Problem to work on:
Sort through the data and copy the lines holding the word "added".

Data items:
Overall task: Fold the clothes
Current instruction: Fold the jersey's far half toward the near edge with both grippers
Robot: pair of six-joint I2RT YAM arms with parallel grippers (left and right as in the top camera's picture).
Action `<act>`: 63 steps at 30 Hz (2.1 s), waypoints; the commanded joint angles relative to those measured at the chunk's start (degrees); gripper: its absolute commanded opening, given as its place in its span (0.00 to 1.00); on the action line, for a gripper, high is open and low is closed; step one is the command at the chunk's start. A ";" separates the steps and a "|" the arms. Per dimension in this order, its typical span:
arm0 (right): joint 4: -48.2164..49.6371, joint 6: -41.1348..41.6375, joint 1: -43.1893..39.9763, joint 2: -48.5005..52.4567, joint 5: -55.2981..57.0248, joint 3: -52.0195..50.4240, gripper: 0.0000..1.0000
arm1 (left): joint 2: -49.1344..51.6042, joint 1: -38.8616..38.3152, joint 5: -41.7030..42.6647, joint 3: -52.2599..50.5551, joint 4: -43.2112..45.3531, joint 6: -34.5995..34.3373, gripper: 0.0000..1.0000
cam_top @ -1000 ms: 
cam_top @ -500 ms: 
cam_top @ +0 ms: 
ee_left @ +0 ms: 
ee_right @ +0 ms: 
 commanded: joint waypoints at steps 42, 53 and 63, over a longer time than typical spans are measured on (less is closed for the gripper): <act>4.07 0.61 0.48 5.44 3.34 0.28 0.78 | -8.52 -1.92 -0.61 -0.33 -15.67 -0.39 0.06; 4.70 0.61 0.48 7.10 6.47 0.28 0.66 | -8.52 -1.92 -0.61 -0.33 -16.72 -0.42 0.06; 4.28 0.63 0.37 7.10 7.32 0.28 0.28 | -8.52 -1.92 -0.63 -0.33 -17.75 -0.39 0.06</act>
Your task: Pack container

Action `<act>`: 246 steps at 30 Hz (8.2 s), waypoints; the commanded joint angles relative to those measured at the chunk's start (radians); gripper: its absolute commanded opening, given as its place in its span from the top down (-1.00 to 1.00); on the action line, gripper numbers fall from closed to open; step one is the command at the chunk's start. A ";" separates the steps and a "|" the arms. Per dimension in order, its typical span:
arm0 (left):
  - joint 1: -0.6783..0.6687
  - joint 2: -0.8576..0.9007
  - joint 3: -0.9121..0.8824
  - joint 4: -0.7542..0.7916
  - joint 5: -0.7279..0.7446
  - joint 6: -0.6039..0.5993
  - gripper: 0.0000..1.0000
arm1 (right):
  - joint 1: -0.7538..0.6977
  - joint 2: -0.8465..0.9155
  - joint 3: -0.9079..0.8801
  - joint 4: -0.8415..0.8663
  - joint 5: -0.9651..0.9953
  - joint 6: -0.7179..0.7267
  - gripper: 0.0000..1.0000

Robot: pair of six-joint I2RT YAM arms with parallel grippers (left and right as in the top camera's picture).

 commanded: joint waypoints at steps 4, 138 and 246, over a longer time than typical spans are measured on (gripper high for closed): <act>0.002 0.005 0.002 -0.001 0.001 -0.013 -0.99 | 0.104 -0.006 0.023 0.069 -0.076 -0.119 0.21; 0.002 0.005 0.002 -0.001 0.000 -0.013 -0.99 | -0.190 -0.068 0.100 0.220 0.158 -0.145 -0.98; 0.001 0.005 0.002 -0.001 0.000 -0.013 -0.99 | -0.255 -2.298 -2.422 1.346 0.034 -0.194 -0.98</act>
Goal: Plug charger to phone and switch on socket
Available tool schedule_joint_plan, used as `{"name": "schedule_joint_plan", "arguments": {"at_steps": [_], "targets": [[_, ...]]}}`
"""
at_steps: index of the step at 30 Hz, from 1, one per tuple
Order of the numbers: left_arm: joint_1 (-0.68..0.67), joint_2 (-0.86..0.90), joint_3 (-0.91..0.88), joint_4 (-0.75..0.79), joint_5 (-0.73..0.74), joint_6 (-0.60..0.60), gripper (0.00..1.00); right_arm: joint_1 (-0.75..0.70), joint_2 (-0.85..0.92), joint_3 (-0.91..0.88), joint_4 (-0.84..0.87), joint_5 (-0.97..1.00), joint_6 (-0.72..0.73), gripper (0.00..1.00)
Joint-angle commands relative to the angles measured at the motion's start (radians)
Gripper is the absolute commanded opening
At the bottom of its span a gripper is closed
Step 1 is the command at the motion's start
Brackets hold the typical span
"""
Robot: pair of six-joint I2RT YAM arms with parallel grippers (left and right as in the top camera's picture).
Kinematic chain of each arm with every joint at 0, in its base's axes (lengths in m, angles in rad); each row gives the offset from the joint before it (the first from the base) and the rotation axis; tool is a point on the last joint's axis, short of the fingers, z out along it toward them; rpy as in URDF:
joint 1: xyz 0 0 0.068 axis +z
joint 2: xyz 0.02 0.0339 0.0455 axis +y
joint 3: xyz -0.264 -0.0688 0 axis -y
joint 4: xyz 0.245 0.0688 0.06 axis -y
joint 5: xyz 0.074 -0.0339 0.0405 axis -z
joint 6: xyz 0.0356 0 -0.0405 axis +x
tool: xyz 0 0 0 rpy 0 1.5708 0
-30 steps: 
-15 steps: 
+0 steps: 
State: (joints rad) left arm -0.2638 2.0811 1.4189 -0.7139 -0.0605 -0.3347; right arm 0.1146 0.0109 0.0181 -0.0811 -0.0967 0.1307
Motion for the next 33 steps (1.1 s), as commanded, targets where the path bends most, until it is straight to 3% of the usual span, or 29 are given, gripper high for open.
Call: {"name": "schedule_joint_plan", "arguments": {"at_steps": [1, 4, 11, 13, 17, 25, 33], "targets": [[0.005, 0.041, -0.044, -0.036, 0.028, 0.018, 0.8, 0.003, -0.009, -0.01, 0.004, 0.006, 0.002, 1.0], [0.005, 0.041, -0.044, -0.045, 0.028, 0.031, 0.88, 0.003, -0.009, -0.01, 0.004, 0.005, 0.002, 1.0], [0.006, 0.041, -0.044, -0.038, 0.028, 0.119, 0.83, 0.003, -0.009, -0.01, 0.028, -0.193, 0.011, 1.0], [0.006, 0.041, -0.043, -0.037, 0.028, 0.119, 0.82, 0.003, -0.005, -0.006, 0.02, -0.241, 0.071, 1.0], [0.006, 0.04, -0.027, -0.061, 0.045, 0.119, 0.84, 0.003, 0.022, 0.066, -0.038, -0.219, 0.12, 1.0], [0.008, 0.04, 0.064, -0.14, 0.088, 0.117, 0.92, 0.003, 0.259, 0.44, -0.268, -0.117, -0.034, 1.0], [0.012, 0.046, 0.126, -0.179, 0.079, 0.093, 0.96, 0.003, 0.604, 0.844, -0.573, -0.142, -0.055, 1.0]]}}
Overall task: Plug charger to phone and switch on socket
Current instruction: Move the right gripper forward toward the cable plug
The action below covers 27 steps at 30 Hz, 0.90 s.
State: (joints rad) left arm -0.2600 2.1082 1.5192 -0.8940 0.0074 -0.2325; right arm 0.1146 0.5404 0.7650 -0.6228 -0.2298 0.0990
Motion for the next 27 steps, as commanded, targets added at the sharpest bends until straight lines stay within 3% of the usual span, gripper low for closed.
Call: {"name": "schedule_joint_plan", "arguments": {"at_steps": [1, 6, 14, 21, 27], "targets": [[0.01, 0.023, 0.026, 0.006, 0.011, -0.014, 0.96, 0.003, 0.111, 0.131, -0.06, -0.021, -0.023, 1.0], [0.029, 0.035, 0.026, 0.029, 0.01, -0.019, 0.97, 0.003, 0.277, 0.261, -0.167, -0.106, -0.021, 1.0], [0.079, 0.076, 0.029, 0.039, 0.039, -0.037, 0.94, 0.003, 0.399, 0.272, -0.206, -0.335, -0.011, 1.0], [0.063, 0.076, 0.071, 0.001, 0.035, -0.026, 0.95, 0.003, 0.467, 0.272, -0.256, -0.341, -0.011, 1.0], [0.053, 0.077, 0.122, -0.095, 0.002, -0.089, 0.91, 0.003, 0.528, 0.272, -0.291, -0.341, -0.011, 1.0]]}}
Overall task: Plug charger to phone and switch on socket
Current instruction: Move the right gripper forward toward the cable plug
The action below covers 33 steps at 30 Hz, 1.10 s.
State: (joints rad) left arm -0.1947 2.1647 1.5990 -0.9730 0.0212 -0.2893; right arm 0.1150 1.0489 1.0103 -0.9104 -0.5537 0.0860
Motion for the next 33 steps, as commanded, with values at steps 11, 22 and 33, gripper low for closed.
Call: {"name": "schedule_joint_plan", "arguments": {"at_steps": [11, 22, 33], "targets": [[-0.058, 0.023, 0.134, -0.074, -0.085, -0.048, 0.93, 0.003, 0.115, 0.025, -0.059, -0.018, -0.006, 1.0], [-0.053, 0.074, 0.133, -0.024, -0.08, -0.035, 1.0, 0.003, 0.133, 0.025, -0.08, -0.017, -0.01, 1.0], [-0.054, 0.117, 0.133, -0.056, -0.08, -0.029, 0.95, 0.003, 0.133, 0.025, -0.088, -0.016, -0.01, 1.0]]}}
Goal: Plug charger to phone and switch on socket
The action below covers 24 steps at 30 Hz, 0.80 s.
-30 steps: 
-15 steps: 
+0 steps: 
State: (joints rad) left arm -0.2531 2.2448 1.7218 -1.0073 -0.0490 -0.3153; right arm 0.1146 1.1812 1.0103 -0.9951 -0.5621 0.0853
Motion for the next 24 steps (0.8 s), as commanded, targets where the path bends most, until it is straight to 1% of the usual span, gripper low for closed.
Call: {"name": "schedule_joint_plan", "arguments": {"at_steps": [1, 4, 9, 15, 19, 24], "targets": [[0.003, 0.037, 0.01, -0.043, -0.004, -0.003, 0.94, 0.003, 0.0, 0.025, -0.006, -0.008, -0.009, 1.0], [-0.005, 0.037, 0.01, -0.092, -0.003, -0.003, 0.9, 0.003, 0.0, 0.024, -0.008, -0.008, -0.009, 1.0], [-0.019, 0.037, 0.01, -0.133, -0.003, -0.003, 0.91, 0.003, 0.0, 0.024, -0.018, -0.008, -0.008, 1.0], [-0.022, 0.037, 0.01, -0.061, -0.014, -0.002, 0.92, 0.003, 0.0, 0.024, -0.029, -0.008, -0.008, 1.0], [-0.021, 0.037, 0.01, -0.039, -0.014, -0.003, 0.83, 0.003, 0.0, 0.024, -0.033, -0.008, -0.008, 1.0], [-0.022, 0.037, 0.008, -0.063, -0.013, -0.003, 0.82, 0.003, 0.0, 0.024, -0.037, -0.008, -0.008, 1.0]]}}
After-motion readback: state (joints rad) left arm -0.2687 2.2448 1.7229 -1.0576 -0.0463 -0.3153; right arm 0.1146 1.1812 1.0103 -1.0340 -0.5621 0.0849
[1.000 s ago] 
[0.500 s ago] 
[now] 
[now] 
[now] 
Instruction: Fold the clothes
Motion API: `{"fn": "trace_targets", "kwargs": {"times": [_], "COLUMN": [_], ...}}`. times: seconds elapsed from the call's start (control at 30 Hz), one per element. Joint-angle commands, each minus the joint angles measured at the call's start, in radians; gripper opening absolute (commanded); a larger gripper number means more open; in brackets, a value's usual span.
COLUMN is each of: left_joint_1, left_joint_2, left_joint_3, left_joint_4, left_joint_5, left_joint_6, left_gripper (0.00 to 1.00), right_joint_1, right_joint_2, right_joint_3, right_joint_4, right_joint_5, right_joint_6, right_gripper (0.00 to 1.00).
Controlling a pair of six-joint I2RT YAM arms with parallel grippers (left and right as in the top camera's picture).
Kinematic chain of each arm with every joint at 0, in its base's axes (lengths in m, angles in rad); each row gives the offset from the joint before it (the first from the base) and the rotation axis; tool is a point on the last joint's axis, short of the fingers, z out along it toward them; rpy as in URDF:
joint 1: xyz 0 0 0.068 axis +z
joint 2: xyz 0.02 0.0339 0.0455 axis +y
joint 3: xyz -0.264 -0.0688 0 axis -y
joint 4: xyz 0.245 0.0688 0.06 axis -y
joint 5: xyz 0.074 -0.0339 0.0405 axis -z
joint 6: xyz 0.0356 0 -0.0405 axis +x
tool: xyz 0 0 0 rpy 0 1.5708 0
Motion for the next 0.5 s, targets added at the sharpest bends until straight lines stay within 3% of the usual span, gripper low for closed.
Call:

Result below:
Motion for the next 27 steps, as commanded, targets added at the sharpest bends until straight lines stay within 3% of the usual span, gripper low for closed.
Motion for the next 0.5 s, targets added at the sharpest bends until straight lines stay within 3% of the usual span, gripper low for closed.

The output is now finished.